Noah McIlraith
Noah McIlraith

Reputation: 14292

Is there a better way to specify named arguments when calling in Python

template.render(current_user=current_user, thread=thread, messages=messages)

Is there a dont-repeat-yourself compliant way to do whatever=whatever? Like a magic symbol to prepend the variable name with or something like this ~whatever, ~something, ~etc?

Upvotes: 0

Views: 173

Answers (5)

martineau
martineau

Reputation: 123473

Here's a decorator, inspired to some degree by the one in a recipe titled Keyword Argument Injection with Python Decorators, that might help. It certainly cuts down on the repetition, maybe too much.

import sys

def injectlocalargs(inFunction):

    def outFunction(*args, **kwargs):
        # get decorated function's argument names
        func_argnames = inFunction.func_code.co_varnames

        # caller's local namespace
        namespace = sys._getframe(1).f_locals

        # add values of any arguments named in caller's namespace
        kwargs.update([(name,namespace[name]) for name in func_argnames if name in namespace])

        # call decorated function and return its result    
        return inFunction(*args, **kwargs)

    return outFunction

##### testbed #####

class template_class:
    @injectlocalargs
    def render(self, extra_stuff, current_user, thread, messages):
        print 'render() args'
        print '  extra_stuff:%s, current_user:%s, thread:%s, messages:%s' % (extra_stuff, current_user, thread, messages)

def test():
    current_user = 'joe'
    thread = 42
    messages = ['greetings',"how's it going?"]
    template = template_class()

    template.render('extra_stuff')

test()

Output:

render() args
  extra_stuff:extra_stuff, current_user:joe, thread:42, messages:['greetings', "how's it going?"]

Upvotes: 0

Ned Batchelder
Ned Batchelder

Reputation: 375604

If your template.render() method accepts any keyword arguments, and you don't mind passing it extra arguments that it won't use, then use:

template.render(**locals())

This will pass every local variable in under its own name.

Keep in mind that many people will object to the sloppiness implicit in this solution.

Upvotes: 1

SingleNegationElimination
SingleNegationElimination

Reputation: 156178

I sort of like aaronasterling's idea, but obviously it's not quite short. suppose you have a naming convention for local variables. variables that will be passed to the call have one naming style and everything else follows a different convention. For instance, suppose you just say that the leading character of 'private' locals begin with an underscore. thus:

def localargs (kwargs):
    return dict((k, v) for (k, v) in kwargs.iteritems() if k[0] != '_')

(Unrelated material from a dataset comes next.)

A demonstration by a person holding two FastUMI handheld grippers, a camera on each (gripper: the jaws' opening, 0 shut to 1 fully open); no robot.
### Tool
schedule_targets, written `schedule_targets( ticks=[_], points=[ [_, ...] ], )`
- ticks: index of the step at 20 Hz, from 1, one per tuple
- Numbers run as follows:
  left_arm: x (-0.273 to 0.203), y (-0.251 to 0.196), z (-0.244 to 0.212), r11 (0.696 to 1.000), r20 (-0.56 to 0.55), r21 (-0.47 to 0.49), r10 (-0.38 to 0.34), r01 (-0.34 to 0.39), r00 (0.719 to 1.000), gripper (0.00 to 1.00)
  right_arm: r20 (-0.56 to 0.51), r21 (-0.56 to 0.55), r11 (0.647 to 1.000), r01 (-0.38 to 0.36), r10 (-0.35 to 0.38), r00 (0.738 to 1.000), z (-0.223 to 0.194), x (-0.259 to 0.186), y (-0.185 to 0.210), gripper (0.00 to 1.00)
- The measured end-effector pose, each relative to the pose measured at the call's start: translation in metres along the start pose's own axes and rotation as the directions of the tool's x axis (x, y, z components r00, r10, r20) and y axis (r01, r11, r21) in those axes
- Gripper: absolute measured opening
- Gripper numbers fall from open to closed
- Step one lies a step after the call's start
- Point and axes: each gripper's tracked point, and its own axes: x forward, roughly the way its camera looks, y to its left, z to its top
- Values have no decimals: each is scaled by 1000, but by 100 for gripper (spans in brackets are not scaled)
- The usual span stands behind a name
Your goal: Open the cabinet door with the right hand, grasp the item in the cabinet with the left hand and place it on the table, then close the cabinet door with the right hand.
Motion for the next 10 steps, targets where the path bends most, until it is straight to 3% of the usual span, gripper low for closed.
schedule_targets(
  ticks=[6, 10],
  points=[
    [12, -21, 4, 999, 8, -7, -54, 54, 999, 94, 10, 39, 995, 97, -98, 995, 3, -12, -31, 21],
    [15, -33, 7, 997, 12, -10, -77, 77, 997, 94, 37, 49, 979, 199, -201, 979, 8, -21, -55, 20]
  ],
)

def somefunction(public_arg, _private_arg):
    public_local = "foo"
    _private_local = "bar"
    ...
    template.render(**localargs(locals()))

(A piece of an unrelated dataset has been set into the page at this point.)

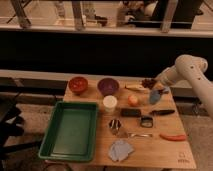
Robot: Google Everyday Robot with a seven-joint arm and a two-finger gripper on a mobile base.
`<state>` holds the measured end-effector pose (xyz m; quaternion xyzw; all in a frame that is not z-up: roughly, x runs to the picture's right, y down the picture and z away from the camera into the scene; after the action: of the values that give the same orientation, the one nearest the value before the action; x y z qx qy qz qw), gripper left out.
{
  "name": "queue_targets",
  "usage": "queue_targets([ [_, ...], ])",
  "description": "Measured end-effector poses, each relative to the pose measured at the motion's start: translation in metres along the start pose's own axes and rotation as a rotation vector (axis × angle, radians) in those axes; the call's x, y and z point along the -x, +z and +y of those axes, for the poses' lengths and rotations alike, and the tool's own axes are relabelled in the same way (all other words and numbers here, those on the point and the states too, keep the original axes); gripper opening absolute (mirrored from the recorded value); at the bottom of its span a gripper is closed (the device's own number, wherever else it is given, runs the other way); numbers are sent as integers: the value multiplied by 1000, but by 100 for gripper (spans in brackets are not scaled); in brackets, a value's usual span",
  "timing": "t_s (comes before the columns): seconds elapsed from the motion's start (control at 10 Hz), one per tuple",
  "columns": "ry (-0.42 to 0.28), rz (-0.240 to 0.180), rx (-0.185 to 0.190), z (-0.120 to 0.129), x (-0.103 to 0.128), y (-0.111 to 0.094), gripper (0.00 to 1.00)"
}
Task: Place grapes in plastic cup
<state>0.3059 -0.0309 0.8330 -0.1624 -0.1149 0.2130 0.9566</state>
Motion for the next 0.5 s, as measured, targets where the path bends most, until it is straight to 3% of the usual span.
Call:
queue_targets([
  [0.5,32,-90,41,6,12,19,0],
])
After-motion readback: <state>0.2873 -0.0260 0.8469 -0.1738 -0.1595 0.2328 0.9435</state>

but that's hideous, don't do that.

Upvotes: 0

AndiDog
AndiDog

Reputation: 70148

You can pass keyword arguments from a dictionary if you want.

def a(b, c, d):
    pass

someArgs = {"b" : 1, "c" : 2, "d" : 3}
a(**someArgs)

If you want to prepend something to the variable names, you can change the dictionary keys:

a(**dict(("prefix_" + k, v) for k, v in someArgs.items()))

And as an aside, you know that you can't specify arguments called "~arg" in your source code?!

Upvotes: 0

Felix Kling
Felix Kling

Reputation: 816472

No, there is not.

For what it's worth, you can create a dictionary with your parameters and pass it with:

template.render(**parameters)

Note: You should always favor readability!